Recebe o viajante com ares festeiros. Oferece água e, havendo apeada, dá-lhe o café coado na hora, queijo e goiabada, às vezes até pão-de-queijo assado no forno a lenha. “De onde vem?”, “pra onde vai?”, “que vem fazer?” “que é da família?”, “descansa um tiquinho mais!”, “fica pra dormir”, “quer leite do curral?”, diálogos curtos, obsequiosos, preliminares de um caso qualquer que se desenrola naturalmente. O visitante fica surpreso com as gentilezas do homem, satisfaz-se com o que lhe é oferecido, agradece e parte vereda a fora.

Segue o caminho.

Desce contornando as moitas de assa-peixe e capim gordura alto e afiado.
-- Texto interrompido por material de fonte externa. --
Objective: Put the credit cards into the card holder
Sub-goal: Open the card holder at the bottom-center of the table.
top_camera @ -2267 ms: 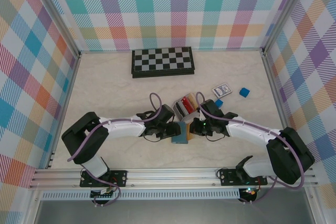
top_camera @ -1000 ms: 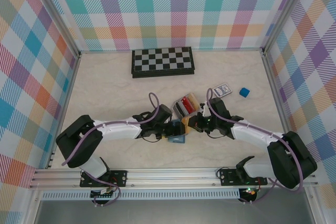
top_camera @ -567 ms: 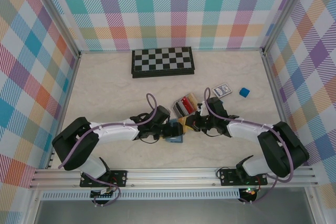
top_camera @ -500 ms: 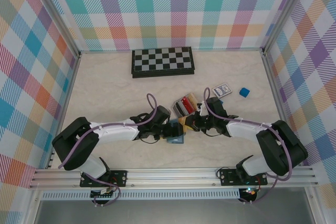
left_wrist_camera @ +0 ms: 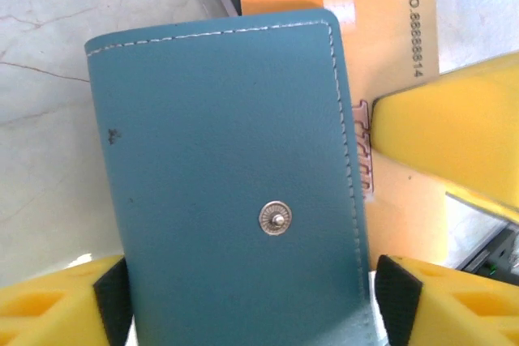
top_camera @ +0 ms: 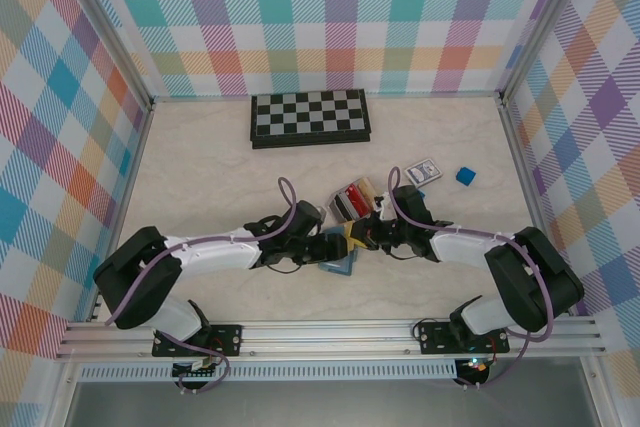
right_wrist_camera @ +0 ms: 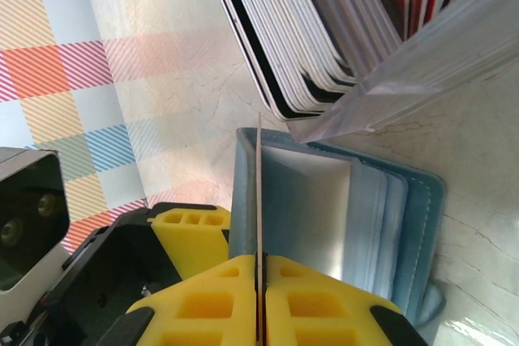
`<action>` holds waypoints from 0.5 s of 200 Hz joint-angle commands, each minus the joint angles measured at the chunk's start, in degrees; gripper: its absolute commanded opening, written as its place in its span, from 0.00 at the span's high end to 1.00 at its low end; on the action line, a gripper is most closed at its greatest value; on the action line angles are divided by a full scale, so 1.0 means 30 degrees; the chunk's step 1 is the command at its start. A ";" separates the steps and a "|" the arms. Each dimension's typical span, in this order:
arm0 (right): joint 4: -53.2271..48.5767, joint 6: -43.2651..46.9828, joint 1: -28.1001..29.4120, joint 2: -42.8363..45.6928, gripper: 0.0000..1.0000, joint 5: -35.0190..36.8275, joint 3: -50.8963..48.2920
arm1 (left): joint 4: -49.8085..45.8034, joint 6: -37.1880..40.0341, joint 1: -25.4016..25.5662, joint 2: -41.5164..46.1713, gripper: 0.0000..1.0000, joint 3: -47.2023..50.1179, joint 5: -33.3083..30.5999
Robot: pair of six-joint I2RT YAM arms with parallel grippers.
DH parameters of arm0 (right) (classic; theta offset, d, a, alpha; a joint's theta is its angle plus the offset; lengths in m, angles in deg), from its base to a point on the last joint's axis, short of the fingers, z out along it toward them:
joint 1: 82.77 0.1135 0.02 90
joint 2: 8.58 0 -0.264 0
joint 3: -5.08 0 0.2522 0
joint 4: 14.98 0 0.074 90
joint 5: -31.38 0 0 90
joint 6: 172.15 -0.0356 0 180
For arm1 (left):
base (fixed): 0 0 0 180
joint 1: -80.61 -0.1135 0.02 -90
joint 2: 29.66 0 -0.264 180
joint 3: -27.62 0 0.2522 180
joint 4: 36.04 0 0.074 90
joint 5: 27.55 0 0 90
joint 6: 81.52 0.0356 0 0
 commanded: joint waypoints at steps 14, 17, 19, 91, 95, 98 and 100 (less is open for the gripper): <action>0.0013 0.0280 -0.0157 0.0083 0.92 -0.0434 0.0253 | -0.1289 0.1063 -0.0138 0.1454 0.11 -0.0379 -0.0342; 0.0131 0.0233 -0.0167 0.0058 0.92 -0.0434 0.0228 | -0.1417 0.1157 -0.0139 0.1475 0.10 -0.0446 -0.0322; 0.0214 0.0204 -0.0154 0.0045 0.92 -0.0456 0.0207 | -0.1452 0.1229 -0.0140 0.1477 0.09 -0.0466 -0.0334; 0.0993 -0.0108 -0.0153 -0.0583 0.92 -0.1373 0.0653 | -0.4210 0.2917 -0.0169 0.1486 0.33 -0.1248 -0.0816; 0.1066 -0.0109 -0.0164 -0.0645 0.92 -0.1478 0.0678 | -0.4308 0.3069 -0.0163 0.1439 0.33 -0.1316 -0.0678; 0.1115 -0.0112 -0.0153 -0.0700 0.92 -0.1520 0.0695 | -0.4321 0.3184 -0.0165 0.1378 0.33 -0.1380 -0.0609; 0.1112 -0.0132 -0.0150 -0.0720 0.92 -0.1566 0.0719 | -0.4331 0.3266 -0.0168 0.1357 0.33 -0.1432 -0.0553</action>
Aqui e acolá flores das mais diversas formas e cores. Uma capivara e sua prole atravessam ligeiro o caminho, ao contrário de algumas vacas que empacam e, desanimadas da vida rotineira, mastigando sempre o mastigado, desconversam e desconhecem a presença da gente, que espera e espanta. O ipê amarelo se destaca de doer a vista tela de paisagista. Uma pequena área de mato roçado para novo plantio. Desce-se capoeira abaixo. Não há mais céu: a vegetação agora é teto cerrado, entrecruzado, causando sombra, umidade, silêncio e calafrio. Nenhum pássaro, nenhum pio, nenhum mugido, nada. Só a sensação de se estar desamparado. Torna a subir. Sai-se do capoeirão alto. Claridade, chão seco, passarada, segurança. Após os bambus, vencendo a última etapa, surge frondosa a paineira rompante e, à sua frente, a sede de outra fazenda. De propriedade dos Gonçalves.

O capataz ali habita com sua mulher e filharada. Doca, negrão de metro e oitenta, magro e encurvado. Quando sorri mostra a brancura dos dentes e um filetezinho de ouro incrustado. Ao contrário de Lombardi, é mais reservado, desconfiado, passos medidos, mais escutador que falador. O viajante apeia, mas vai sendo recebido de golinho, caminha aos poucos e é quase detido na varanda. Doca não escancara a casa, os cômodos de telhado à vista e paredes enegrecidas pela fumaça do fogão de lenha. Ali mesmo na varanda procura esgotar o assunto. A tarde anuncia seu cansaço e aos poucos vai cedendo lugar ao princípio de noite. Agora jeito não tem mais. Doca convida e o viajante fica para dormir, que a janta se perdeu pelas quatro da tarde. Grilos, vagalumes, estrelas, lua nova.